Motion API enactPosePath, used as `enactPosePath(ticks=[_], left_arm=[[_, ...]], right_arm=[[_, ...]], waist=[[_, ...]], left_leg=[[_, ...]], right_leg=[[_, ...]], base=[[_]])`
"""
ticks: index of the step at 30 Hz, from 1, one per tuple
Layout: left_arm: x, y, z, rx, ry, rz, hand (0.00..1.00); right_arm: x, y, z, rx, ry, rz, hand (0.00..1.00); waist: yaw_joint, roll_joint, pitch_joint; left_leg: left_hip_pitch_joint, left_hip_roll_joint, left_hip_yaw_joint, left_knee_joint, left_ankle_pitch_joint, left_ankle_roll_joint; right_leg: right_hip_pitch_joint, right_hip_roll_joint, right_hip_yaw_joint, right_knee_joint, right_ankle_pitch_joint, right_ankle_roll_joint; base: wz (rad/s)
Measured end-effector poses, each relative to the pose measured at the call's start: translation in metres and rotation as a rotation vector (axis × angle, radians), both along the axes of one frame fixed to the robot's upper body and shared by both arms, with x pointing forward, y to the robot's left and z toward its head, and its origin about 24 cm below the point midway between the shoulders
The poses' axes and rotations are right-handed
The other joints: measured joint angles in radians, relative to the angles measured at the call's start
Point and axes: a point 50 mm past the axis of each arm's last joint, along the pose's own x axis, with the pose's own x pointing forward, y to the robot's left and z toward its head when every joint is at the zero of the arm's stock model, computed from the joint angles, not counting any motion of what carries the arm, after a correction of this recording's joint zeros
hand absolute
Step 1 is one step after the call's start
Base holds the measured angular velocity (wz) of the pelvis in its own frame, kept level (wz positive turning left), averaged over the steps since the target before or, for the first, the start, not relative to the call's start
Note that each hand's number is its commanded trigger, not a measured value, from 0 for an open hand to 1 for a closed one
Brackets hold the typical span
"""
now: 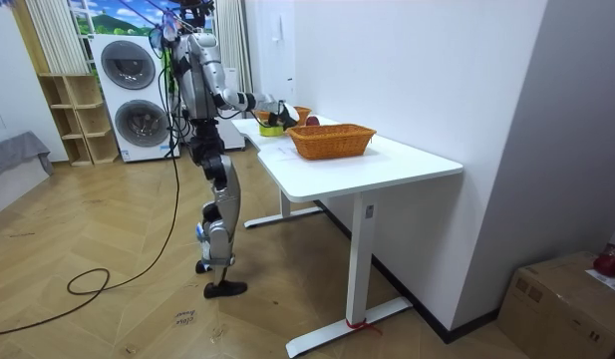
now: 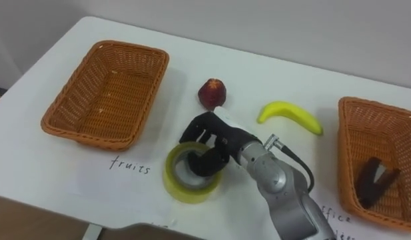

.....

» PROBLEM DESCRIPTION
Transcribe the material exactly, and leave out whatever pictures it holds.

» TASK RESPONSE
Motion API enactPosePath, used as `enactPosePath(ticks=[_], left_arm=[[_, ...]], right_arm=[[_, ...]], waist=[[_, ...]], left_leg=[[_, ...]], right_leg=[[_, ...]], base=[[_]])`
"""
ticks: index of the step at 30 Hz, from 1, one per tuple
Layout: left_arm: x, y, z, rx, ry, rz, hand (0.00..1.00); right_arm: x, y, z, rx, ry, rz, hand (0.00..1.00); waist: yaw_joint, roll_joint, pitch_joint; left_leg: left_hip_pitch_joint, left_hip_roll_joint, left_hip_yaw_joint, left_knee_joint, left_ankle_pitch_joint, left_ankle_roll_joint; right_leg: right_hip_pitch_joint, right_hip_roll_joint, right_hip_yaw_joint, right_knee_joint, right_ankle_pitch_joint, right_ankle_roll_joint; base: wz (rad/s)
Measured end-effector poses, each relative to the pose measured at the call's start: translation in metres and rotation as a rotation vector (axis × angle, radians), both along the axes of one frame fixed to the robot's upper body and shared by both arms, with x pointing forward, y to the robot's left and z toward its head, and its origin about 24 cm below the point midway between the shoulders
The poses' axes and rotations are right-handed
The other joints: measured joint angles in radians, relative to the angles measured at the call's start
Point and axes: a point 50 mm past the axis of each arm's last joint, along the pose's own x axis, with the pose's own x pointing forward, y to the robot's left and z toward its head when every joint is at the zero of the arm's stock model, computed from the joint angles, not counting any motion of what carries the arm, after a correction of this recording's joint zeros
hand absolute
Step 1 is one step after the call's start
Base holds the measured angular velocity (wz) of the pelvis in its own frame, kept level (wz positive turning left), averaged over the steps since the target before or, for the first, the start, not relative to the call's start
Note that each hand's number is its commanded trigger, not a measured value, from 0 for an open hand to 1 for a closed one
Brackets hold the typical span
"""
now: 
now: 

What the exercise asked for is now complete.